Layer 2 — Foundation Models (The AI Brain)
A foundation model is a set of trained weights — not an app, not a service, not a chatbot. The same weights can power a chat interface, a coding CLI, a VS Code extension, and an API endpoint simultaneously.
Core insight: GPT-5.4 is a model. ChatGPT is an app that uses GPT-5.4. Cursor is another app that also uses GPT-5.4. GitHub Copilot can use it too. The same underlying model, accessed through completely different surfaces.
OpenAI GPT-5.x Family (as of April 23, 2026 — GPT-5.5 released today)

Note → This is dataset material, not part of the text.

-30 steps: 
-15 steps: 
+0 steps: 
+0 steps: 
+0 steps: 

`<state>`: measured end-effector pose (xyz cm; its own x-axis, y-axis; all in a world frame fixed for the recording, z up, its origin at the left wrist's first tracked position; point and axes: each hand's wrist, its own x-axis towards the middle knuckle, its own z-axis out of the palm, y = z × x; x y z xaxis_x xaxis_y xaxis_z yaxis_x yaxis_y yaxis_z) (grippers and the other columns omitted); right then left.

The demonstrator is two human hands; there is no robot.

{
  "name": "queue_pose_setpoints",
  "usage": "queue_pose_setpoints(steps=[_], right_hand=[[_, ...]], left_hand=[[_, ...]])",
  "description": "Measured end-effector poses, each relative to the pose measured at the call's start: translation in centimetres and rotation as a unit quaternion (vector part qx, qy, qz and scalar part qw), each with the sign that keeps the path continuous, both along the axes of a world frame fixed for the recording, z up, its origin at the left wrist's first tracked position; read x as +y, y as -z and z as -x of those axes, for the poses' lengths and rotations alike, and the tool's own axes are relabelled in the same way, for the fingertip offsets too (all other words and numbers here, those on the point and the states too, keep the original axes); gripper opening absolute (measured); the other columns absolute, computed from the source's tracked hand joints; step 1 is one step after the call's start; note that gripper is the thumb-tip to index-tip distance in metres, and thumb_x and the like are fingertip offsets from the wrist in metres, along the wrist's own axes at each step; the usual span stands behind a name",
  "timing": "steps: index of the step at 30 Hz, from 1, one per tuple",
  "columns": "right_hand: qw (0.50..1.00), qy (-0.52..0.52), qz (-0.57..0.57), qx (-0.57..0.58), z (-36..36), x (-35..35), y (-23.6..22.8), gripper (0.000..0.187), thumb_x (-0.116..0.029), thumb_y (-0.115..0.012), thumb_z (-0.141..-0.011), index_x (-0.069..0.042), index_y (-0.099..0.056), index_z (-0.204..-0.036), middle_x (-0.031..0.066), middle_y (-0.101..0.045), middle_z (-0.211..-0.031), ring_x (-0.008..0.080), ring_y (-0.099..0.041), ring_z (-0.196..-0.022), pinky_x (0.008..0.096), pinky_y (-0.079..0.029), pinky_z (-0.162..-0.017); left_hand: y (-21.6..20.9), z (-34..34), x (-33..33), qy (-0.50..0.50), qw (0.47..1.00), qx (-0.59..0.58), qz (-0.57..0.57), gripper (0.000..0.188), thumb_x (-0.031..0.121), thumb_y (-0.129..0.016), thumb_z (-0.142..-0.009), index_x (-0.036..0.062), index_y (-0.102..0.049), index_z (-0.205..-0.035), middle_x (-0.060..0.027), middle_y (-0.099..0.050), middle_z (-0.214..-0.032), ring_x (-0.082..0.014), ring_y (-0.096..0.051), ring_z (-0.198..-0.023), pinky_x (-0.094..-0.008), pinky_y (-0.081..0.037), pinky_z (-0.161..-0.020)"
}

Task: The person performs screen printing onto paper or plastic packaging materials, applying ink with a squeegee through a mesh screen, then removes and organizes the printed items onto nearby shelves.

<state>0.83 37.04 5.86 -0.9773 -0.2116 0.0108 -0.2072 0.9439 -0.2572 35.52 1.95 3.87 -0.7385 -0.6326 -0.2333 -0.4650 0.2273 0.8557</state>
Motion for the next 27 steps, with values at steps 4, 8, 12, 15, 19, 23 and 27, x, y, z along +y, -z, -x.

| Model | What it is | Context | API price (input) |
|---|---|---|---|
| GPT-5.5 | Latest flagship; best coding + agentic; rolling out to ChatGPT and Codex | 1M tokens | API coming soon |
| GPT-5.4 | Current API flagship; powers most production apps | 1M tokens | $2.50/M tokens |
| GPT-5.4 Pro | Higher-quality variant of GPT-5.4 | 1M tokens | Premium |
| GPT-5.4 mini | Near-flagship performance, lower cost + latency | 400K tokens | $0.75/M tokens |
| GPT-5.4 nano | Cheapest GPT-5-class model for simple tasks | 400K tokens | $0.20/M tokens |
| GPT-5.3-Codex | Dedicated agentic coding variant; powers the Codex product | — | Codex-only |
| Cursor Composer 2 | Cursor's own RL-trained coding model (not OpenAI) | — | Cursor-only |
Anthropic Claude 4.x Family
| Model | What it is | Context | Best use |
|---|---|---|---|
| Claude Opus 4.7 | Latest GA (April 15, 2026); step-change agentic coding | 1M tokens | Complex multi-file coding, long-horizon tasks |
| Claude Sonnet 4.6 | Speed/cost balance; most popular for production | 1M tokens (beta) | Everyday coding, high-volume production |
| Claude Haiku 4.5 | Fast, cheap, high-volume tasks | — | Simple completions, rapid responses |
Google Gemini 3.x Family
| Model | What it is | Context | Notes |
|---|---|---|---|
| Gemini 3.1 Pro | Multimodal flagship; leads Artificial Analysis Intelligence Index | 1M tokens | Best breadth across benchmarks |
| Gemini 3 Flash | Default model in the Gemini app; fast balance | 1M tokens | Consumer app default |
| Gemini 3.1 Flash-Lite | Cheapest large-context option commercially available | 1M tokens | $0.25/M input |
| Gemma 4 (31B) | Open-weight; Apache 2.0; runs on-device | 256K tokens | #3 on Arena AI leaderboard |
Other Notable Models (April 2026)
| Model | Lab | What makes it notable |
|---|---|---|
| Kimi K2.5 | Moonshot AI | 1T parameter MoE, open-weight (modified MIT); 256K context; agentic swarm (up to 100 sub-agents); $0.60/M input |
| MiniMax M2.5 | MiniMax | 80.2% on SWE-bench Verified — matches best closed models; $0.30/M input |
| Grok 4.20 | xAI | Runs 4 parallel agents internally; real-time X (Twitter) data access |
| Llama 4 Scout | Meta | 10M token context window; open-weight; Apache 2.0 |
| DeepSeek V4 | DeepSeek | ~$0.28/M input; ~90% of GPT-5.4 quality; built on Huawei Ascend (no NVIDIA) |
| GLM-5 | Zhipu / Z.ai | 77.8% SWE-bench; top open-source Chatbot Arena Elo; $3/month subscription tier |
| Qwen 3.5 (9B) | Alibaba | 9B model matching 120B+ models on reasoning; Apache 2.0 |
Layer 3 — Consumer AI Apps (Chat for Everyday Use)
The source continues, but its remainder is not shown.